§ **Task description**
The answer is a stretch of the material below, returned exactly: the line containing "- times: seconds", the line containing "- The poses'", and all lines between.

§ **Data excerpt**
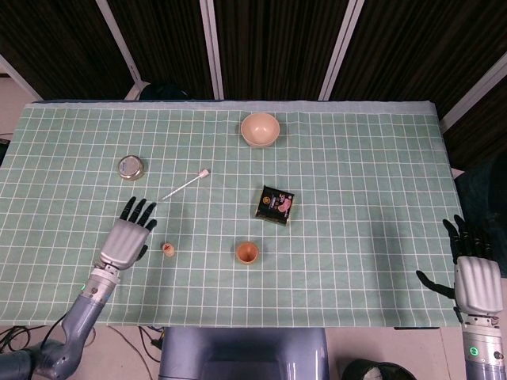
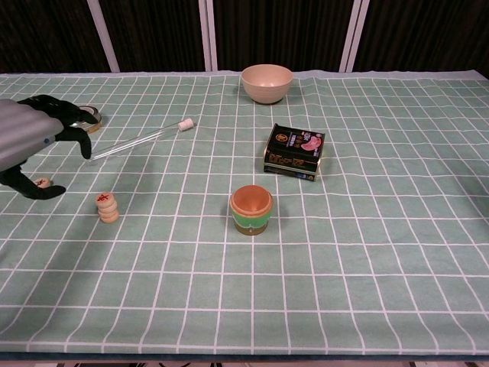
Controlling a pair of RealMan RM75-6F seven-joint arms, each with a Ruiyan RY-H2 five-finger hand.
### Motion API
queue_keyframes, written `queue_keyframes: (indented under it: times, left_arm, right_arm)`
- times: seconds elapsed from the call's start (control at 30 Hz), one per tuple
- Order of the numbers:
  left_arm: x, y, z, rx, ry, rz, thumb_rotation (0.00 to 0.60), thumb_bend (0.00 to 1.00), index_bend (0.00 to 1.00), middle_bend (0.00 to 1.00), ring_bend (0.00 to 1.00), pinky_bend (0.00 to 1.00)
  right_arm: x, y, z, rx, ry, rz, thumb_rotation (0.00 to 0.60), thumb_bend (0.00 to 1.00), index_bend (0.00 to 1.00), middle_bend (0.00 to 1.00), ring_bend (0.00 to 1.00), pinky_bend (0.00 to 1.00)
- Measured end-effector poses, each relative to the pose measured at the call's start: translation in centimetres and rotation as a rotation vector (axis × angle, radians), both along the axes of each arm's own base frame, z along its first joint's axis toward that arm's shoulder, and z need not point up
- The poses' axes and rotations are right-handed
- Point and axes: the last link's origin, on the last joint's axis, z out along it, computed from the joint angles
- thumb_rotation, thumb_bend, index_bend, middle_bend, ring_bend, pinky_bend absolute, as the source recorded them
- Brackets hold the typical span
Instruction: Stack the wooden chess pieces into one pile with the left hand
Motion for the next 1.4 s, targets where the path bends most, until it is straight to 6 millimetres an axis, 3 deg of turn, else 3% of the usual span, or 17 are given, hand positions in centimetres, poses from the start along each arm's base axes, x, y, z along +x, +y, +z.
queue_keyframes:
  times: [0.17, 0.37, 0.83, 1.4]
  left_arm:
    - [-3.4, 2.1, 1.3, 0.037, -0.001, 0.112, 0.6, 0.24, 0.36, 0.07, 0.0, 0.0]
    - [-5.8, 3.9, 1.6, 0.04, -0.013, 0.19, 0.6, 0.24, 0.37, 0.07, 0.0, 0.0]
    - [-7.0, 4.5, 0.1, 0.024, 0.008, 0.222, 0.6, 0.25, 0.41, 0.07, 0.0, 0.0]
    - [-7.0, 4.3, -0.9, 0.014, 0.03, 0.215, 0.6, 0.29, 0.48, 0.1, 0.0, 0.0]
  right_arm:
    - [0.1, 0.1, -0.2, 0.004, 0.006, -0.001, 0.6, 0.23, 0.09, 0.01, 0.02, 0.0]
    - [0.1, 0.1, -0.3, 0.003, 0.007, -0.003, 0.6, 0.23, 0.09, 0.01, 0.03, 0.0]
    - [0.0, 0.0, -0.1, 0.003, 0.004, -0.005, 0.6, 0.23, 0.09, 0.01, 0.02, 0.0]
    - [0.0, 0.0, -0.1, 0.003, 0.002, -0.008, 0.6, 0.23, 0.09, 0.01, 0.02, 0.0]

§ **Answer below**
- times: seconds elapsed from the call's start (control at 30 Hz), one per tuple
- Order of the numbers:
  left_arm: x, y, z, rx, ry, rz, thumb_rotation (0.00 to 0.60), thumb_bend (0.00 to 1.00), index_bend (0.00 to 1.00), middle_bend (0.00 to 1.00), ring_bend (0.00 to 1.00), pinky_bend (0.00 to 1.00)
  right_arm: x, y, z, rx, ry, rz, thumb_rotation (0.00 to 0.60), thumb_bend (0.00 to 1.00), index_bend (0.00 to 1.00), middle_bend (0.00 to 1.00), ring_bend (0.00 to 1.00), pinky_bend (0.00 to 1.00)
- Measured end-effector poses, each relative to the pose measured at the call's start: translation in centimetres and rotation as a rotation vector (axis × angle, radians), both along the axes of each arm's own base frame, z along its first joint's axis toward that arm's shoulder, and z need not point up
- The poses' axes and rotations are right-handed

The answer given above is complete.